The consideration of landscape fluidity is principally a means of altering our perspective so that the outcomes of our decisions are more applicable in a world that is changing rapidly. Existing ideas, themes and practical approaches of applied ecology remain just as relevant as always, but under a banner of ‘landscape fluidity’ they may guide us more effectively towards desired outcomes. The boundaries of landscape fluidity as a perspective are therefore inclusive, and are limited only to what is useful to address the central themes of organisms, landscapes and rapid environmental change. We hope the concept can provide a perspective for research and management that facilitates cross-fertilization over a range of themes currently supported by substantial, but often separate, bodies of literature.

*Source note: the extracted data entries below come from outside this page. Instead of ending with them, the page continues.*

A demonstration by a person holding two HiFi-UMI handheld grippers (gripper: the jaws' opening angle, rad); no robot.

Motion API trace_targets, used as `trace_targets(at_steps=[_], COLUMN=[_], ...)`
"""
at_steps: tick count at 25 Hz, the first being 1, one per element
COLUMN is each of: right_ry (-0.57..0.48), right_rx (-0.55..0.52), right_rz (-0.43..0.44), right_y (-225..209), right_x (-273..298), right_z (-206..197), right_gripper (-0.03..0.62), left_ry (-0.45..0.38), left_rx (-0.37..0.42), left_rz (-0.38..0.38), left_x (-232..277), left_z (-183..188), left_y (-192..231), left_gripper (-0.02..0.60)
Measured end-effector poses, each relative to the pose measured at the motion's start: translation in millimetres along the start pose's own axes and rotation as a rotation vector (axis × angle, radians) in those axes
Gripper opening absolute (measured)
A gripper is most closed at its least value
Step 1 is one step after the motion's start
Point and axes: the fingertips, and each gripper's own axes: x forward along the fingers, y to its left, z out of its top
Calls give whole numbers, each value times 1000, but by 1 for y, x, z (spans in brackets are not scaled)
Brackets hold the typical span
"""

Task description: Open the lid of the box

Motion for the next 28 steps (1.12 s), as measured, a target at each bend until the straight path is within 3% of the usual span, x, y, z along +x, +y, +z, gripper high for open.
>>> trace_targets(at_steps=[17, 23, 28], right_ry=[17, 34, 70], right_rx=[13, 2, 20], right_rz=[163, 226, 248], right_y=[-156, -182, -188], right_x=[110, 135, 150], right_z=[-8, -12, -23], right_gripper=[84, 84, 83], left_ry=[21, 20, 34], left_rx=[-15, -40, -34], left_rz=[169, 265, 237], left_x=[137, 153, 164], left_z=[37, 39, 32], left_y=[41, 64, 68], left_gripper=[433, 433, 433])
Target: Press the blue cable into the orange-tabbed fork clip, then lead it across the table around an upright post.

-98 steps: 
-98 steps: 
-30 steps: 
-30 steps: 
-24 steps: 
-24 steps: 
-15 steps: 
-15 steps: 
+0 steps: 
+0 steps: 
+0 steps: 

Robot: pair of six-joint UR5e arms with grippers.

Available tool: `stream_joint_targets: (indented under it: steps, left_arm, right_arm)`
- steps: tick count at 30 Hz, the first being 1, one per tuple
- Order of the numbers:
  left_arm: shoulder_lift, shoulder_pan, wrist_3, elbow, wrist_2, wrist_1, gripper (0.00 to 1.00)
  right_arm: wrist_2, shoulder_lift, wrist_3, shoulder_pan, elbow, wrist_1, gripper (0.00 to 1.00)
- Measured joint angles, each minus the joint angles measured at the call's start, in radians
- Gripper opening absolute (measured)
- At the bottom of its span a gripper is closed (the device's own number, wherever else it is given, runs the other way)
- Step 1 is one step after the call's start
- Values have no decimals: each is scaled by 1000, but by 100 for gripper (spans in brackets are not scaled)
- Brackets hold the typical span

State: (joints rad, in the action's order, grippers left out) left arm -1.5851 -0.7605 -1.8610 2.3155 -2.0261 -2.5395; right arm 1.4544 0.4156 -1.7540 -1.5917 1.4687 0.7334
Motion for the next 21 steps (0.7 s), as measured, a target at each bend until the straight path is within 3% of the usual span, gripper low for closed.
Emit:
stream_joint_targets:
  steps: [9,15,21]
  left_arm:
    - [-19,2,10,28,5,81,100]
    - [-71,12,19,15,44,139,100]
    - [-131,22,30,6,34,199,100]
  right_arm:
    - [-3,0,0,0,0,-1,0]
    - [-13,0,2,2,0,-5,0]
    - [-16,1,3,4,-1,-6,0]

Landscape fluidity is a refinement of an idea first presented as part of a talk at a workshop in Bowral, Australia, in March 2006 (Manning, 2007). Thanks to Robert Whittaker, Kate Parr and two anonymous referees for comments on an earlier version of this manuscript and to Henry Nix for comments and discussion during the development of this concept.
Adrian Manning is a Research Fellow at the Fenner School of Environment and Society at The Australian National University. His research interests are in conservation biology, landscape ecology and restoration ecology. He is currently undertaking a large research project investigating ways of improving grassy eucalypt woodlands for biodiversity.